2. The time spent on substitution is very expensive. This is currently performing some kind of depth-first search from a root. This involves adding a bunch of new states, and also the search itself. Only applies to inferences
3. The time spent adding states to the automaton is expensive. This is because a lot of time is spent looking for identical states to new states.

... I guess we'd better find out which it is!

[DavePearce]

A few things. Firstly, a large amount of time is spent in the method Automaton.rewrite(). There are also a reasonable number of unsuccessful applications of rewrite() (more than double the number of successful ones).
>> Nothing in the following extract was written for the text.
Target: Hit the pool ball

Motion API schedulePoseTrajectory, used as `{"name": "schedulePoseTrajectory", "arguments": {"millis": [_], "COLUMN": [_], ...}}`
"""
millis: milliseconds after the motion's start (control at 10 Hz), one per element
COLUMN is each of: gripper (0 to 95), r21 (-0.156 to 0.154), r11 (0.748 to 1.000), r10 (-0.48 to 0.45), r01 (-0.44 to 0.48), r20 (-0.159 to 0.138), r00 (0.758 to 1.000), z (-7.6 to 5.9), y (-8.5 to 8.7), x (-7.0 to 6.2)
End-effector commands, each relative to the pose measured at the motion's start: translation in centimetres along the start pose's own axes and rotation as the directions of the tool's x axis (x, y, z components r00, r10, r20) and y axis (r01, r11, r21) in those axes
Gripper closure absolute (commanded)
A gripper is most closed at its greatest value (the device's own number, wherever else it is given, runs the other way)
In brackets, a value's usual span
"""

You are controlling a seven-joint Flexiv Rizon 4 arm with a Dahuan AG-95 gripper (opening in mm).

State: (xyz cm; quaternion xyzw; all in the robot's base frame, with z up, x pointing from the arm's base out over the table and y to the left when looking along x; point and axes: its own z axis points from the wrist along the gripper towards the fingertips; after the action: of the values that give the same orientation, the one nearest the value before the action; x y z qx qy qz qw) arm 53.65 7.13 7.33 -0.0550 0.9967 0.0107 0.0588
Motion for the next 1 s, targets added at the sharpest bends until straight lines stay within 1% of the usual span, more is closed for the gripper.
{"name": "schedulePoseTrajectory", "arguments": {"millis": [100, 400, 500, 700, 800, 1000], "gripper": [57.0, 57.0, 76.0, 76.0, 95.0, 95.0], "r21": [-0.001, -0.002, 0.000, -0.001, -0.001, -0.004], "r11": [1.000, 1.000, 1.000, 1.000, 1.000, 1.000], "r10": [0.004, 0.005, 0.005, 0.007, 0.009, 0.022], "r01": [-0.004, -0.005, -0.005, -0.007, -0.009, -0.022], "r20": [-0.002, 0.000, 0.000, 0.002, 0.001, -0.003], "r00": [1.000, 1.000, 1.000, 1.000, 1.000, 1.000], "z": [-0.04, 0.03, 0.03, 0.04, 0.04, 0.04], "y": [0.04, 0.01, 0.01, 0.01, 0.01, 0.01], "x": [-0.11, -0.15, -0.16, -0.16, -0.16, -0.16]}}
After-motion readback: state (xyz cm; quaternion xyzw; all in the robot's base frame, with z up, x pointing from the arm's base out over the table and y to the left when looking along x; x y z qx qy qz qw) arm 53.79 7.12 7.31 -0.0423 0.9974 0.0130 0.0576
NOTE: the Automaton.rewrite() method calls minimise() ... ?

[DavePearce]

UPDATE: commenting out minimise() from Automaton.rewrite() has a profound effect on performance. However, at the same time, it actually doesn't work properly anymore :(

UPDATE: The version of Automaton using in v0.3.36 does appear to call minimise() and, indeed, this call appears to have been there for a very long time.

[DavePearce]

Right, so here is the minimal test case which illustrates why minimisation is necessary after rewriting:

G = { 1->2, 3->4 }
Rewrite 2 => 4

In this case, we now need to merge 1 with 3. Some obvious thoughts:

1. Only parents of both nodes are candidates for minimisation. Unsure in the presence of cycles though?
2. Targets with no parents (i.e. fresh nodes) never require minimisation.
3. Parents need to be otherwise identical. As soon as we encounter a parent which is somehow different, we can stop.

I guess this leaves open a few questions as to how best to proceed.

[DavePearce]

What we really want is an efficient incremental minimisation algorithm. Some notes:

1. Parent Pointers. This will require knowledge of the state parents to work efficiently.

2. Lock-step parent traversal. After a rewrite it will traverse the parents of the original and target states in lockstep. All non-identical pairs are eliminated immediately, and the traversal continues until no further pairs remain to be explored.

We could simulate (1) in order to test whether or not it works.

[DavePearce]

On the issue of incremental rewriting performance:

1. The application of a rewrite (even if unsuccessful) can involve a full automaton minimisation. This occurs if/when the rule in question employs the substitution operator, and this in turn forces a minimisation.

[DavePearce]

For now, this is pretty much gone as far as possible. #28 takes over from here. There are probably some outstanding bugs to fix, so we'll see whether that takes us.